The apply function is used in R to compute a function separately for each column of a dense matrix. However, it doesn’t work with sparse matrices because it always coerces to a dense matrix first. Here we examine several possibilities for apply on sparse Matrix objects (specifically, column-oriented dgCmatrix from package Matrix). For simplicity we always assume the function is applied separately to each column of the matrix. Also, we assume the function is only computed on the nonzero elements of each column.

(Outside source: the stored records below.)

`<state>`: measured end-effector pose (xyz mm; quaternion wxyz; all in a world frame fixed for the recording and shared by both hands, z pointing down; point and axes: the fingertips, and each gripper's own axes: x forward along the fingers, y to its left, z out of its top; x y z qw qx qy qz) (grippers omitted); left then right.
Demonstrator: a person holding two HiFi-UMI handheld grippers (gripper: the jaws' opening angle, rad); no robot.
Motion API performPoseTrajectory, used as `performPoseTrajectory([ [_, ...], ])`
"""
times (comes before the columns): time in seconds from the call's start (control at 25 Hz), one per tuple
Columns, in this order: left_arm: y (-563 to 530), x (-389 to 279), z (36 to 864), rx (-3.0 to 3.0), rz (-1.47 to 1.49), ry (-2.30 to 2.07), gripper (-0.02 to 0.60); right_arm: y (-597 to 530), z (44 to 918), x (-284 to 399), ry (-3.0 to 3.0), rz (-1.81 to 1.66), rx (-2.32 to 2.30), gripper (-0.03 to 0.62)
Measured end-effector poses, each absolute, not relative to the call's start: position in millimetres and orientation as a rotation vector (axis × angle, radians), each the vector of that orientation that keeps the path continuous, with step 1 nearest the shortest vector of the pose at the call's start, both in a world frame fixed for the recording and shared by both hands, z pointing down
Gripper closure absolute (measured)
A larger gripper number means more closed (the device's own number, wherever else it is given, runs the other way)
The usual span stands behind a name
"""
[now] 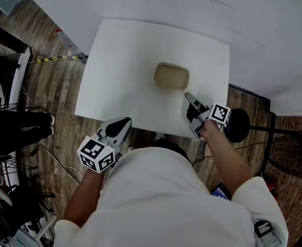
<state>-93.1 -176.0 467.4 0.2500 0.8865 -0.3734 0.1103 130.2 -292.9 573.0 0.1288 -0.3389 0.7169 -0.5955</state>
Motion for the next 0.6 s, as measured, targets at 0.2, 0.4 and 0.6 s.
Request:
performPoseTrajectory([
  [0.2, -157, -115, 467, 2.406, 0.264, -1.022, 0.563, -267, 550, 112, 2.102, -1.704, -0.946, 0.548],
  [0.4, -135, -135, 467, 2.411, 0.24, -1.017, 0.563, -230, 524, 88, 2.136, -1.687, -0.897, 0.548],
  [0.6, -115, -149, 468, 2.445, 0.249, -1.009, 0.563, -187, 499, 64, 2.14, -1.689, -0.835, 0.548],
])
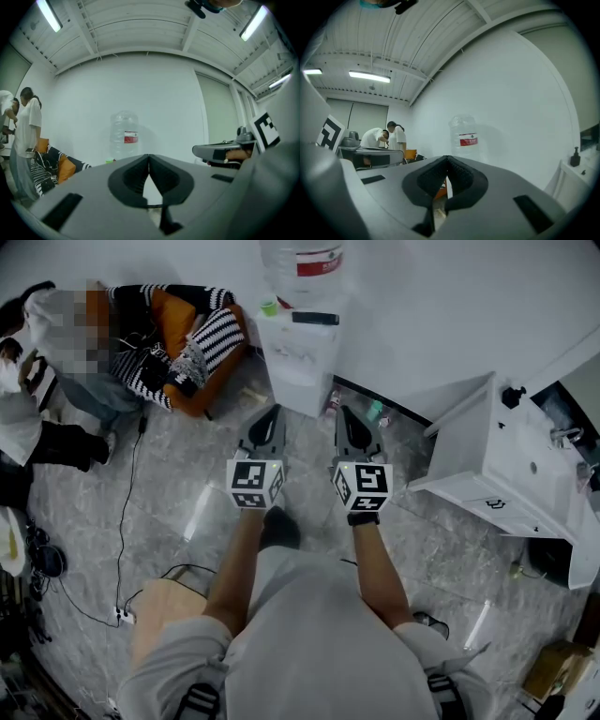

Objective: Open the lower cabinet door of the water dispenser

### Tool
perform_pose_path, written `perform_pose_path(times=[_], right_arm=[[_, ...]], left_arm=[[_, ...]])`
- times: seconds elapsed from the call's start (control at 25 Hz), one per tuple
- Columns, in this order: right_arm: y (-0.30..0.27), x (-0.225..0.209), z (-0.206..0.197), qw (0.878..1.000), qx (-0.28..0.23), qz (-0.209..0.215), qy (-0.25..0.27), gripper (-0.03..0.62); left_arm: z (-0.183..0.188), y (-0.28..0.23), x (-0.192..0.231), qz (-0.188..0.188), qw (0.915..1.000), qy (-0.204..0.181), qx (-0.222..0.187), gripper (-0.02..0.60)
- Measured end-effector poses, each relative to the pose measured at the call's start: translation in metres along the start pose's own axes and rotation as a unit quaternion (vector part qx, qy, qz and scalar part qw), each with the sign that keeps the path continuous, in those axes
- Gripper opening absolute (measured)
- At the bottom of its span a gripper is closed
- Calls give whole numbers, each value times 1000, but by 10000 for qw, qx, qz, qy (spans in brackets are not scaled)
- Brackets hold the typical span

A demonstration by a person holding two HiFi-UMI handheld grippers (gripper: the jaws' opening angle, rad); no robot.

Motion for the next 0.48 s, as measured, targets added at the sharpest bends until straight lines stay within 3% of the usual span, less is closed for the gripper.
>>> perform_pose_path(times=[0.48], right_arm=[[-141, 6, -43, 9974, 639, -315, -145, 6]], left_arm=[[-58, -102, 102, -600, 9972, 270, 366, 12]])
Point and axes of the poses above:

We consider the following possible approaches
qlcMatrix approach: as.simple_triplet_matrix then slam::rollup(Y, 2, FUN = max)data.table approach group_by and summarisevapply approach: convert to a list of cols, each element is a vector containing nonzero values of that columnNote that we are not trying to replace packages like sparseMatrixStats which provide column-wise function application for common summary statistics like mean, median, max, etc. Rather, our goal is to allow application of arbitrary user-defined functions that operate only on nonzero values.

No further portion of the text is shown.